How to complete this task:
Using the data below, copy out all lines with the word "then".

Records supplied:

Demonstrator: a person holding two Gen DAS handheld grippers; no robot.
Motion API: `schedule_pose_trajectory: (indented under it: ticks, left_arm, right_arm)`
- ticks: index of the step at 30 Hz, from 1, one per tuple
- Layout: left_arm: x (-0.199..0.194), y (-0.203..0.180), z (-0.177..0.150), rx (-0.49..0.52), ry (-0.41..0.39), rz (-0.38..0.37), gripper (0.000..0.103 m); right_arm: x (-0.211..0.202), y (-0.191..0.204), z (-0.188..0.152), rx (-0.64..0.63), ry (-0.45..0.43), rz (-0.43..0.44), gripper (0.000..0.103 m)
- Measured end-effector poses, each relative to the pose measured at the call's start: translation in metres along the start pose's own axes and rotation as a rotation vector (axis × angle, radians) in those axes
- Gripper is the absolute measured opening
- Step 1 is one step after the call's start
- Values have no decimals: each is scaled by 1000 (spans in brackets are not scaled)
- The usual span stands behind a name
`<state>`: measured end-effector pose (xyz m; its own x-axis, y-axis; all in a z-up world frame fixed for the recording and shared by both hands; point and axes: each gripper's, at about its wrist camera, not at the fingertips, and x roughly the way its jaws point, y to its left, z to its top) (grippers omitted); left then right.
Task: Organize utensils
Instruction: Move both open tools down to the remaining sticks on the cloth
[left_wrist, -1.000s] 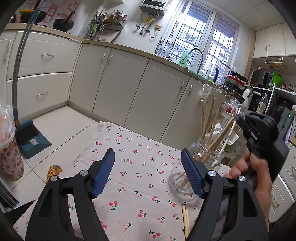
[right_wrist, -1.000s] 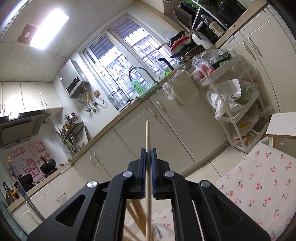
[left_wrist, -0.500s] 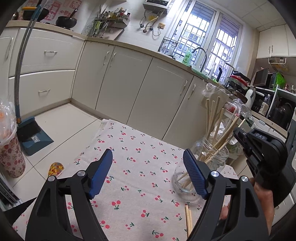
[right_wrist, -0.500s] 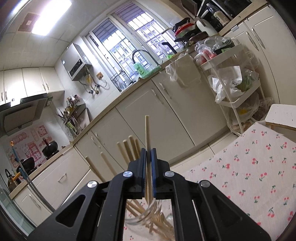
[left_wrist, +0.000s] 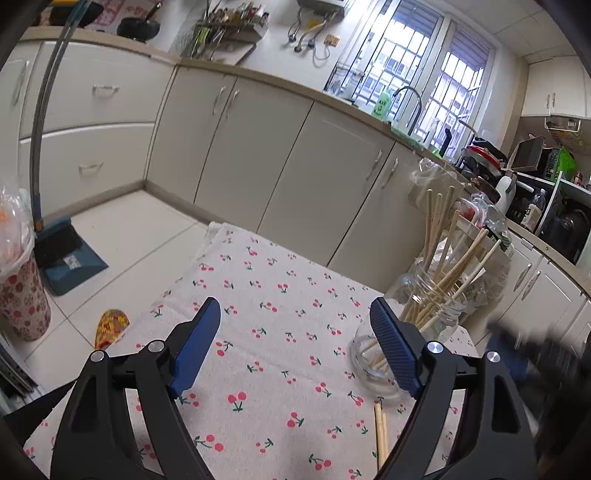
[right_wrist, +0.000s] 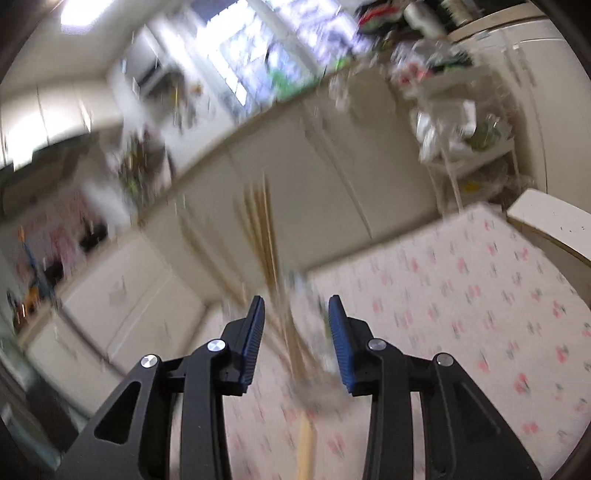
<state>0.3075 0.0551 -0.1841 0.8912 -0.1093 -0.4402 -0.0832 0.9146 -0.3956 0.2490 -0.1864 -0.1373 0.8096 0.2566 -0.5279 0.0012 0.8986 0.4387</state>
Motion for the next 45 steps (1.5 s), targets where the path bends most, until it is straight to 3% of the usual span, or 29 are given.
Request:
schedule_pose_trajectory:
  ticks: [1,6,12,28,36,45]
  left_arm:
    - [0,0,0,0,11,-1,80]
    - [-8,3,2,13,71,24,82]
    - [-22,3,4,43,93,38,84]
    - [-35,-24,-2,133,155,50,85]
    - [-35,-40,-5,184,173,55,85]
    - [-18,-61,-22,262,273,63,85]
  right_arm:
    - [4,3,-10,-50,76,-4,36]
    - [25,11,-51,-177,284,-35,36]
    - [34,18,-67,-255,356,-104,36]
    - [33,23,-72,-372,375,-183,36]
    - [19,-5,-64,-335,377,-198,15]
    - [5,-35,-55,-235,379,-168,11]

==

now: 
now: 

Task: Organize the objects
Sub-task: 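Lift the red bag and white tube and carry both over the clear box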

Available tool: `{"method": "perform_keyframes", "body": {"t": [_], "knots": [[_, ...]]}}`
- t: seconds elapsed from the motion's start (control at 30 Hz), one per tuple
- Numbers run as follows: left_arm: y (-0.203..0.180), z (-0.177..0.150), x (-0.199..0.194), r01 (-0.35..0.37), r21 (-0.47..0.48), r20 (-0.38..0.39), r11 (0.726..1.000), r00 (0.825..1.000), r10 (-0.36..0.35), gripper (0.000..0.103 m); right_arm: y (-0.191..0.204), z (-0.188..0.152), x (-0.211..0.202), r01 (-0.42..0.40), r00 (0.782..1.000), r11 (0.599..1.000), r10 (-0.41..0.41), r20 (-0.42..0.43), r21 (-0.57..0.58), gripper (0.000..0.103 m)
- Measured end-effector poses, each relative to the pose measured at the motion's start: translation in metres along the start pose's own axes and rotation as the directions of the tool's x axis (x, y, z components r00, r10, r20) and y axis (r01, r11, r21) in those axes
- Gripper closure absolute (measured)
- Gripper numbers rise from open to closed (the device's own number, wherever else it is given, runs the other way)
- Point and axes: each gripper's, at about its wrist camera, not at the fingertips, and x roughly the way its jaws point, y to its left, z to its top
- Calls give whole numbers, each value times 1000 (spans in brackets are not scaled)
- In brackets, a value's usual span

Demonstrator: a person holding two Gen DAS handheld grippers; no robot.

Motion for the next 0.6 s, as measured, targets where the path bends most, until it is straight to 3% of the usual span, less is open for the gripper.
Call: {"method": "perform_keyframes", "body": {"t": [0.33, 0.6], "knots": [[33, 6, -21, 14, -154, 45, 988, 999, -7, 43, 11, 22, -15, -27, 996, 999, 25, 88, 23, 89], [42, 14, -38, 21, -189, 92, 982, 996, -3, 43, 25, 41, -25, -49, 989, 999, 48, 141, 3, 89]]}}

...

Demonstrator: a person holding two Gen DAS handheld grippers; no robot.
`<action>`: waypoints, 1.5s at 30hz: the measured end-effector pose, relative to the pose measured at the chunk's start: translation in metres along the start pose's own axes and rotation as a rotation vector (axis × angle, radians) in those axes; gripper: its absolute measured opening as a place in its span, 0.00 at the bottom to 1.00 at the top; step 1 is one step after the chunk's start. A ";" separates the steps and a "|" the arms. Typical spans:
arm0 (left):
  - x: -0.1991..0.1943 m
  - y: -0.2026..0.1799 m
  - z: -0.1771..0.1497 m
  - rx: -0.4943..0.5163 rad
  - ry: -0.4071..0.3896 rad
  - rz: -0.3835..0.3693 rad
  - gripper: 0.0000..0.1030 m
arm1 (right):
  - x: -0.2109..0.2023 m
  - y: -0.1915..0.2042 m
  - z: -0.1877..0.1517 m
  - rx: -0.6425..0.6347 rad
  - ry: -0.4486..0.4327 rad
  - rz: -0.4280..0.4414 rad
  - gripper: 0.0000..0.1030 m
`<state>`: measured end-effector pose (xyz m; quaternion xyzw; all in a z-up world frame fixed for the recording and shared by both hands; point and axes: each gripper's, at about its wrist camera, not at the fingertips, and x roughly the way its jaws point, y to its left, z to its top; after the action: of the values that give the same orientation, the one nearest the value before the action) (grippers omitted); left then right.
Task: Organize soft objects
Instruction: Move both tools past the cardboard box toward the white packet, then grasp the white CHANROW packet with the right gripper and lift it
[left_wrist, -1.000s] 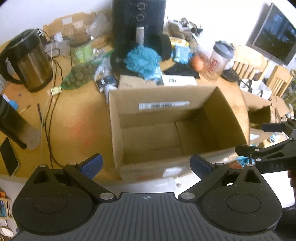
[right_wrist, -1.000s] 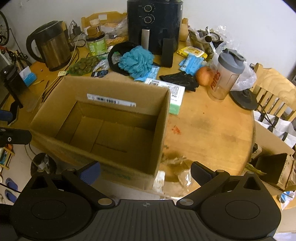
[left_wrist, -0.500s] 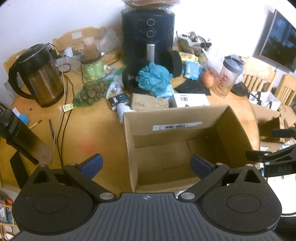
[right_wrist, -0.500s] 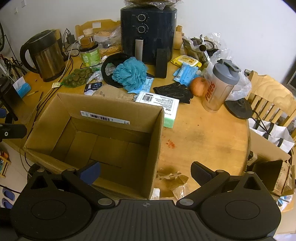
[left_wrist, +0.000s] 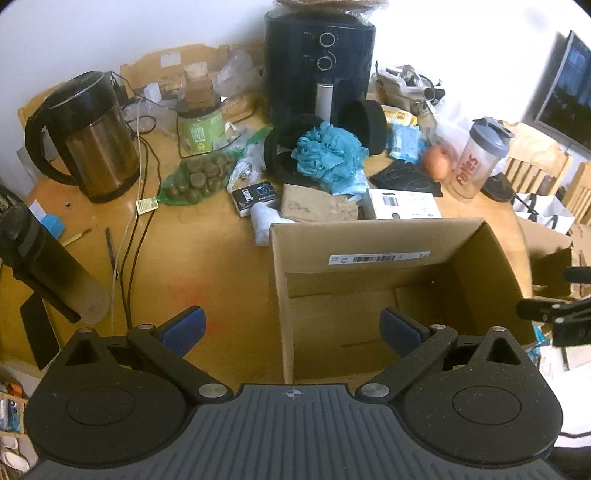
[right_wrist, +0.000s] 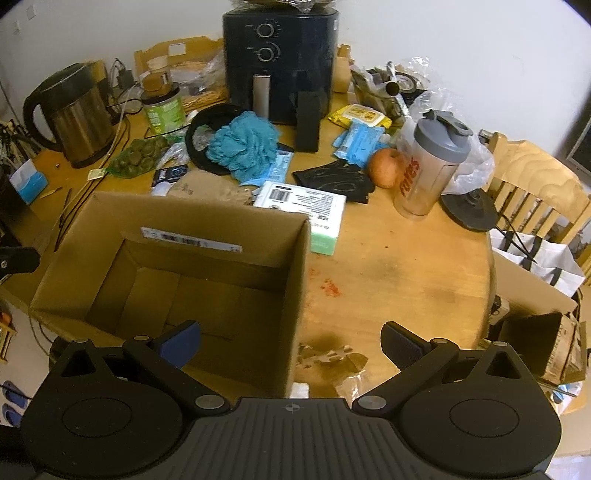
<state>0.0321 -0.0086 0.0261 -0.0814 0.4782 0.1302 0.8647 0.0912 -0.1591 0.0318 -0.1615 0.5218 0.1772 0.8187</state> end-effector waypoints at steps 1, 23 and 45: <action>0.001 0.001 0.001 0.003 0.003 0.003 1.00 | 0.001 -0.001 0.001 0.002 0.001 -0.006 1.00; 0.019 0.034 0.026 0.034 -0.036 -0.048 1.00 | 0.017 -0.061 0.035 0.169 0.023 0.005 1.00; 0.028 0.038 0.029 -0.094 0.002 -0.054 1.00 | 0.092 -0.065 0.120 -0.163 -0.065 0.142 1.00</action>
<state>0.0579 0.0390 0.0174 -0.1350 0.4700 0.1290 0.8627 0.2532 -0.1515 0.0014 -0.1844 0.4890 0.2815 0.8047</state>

Expected answer:
`<state>`: measured end-effector pose (xyz m; its own x-axis, y-axis; all in a z-up world frame fixed for the recording and shared by both hands; point and axes: each gripper's, at about its wrist camera, not at the fingertips, and x roughly the way its jaws point, y to its left, z to its top) (grippers omitted); left then right.
`<state>`: measured end-effector pose (xyz m; quaternion xyzw; all in a z-up world frame fixed for the recording and shared by both hands; point and axes: each gripper's, at about its wrist camera, not at the fingertips, and x roughly the way its jaws point, y to its left, z to its top; after the action: of the values that give the same orientation, the one nearest the value before the action) (grippers omitted); left then right.
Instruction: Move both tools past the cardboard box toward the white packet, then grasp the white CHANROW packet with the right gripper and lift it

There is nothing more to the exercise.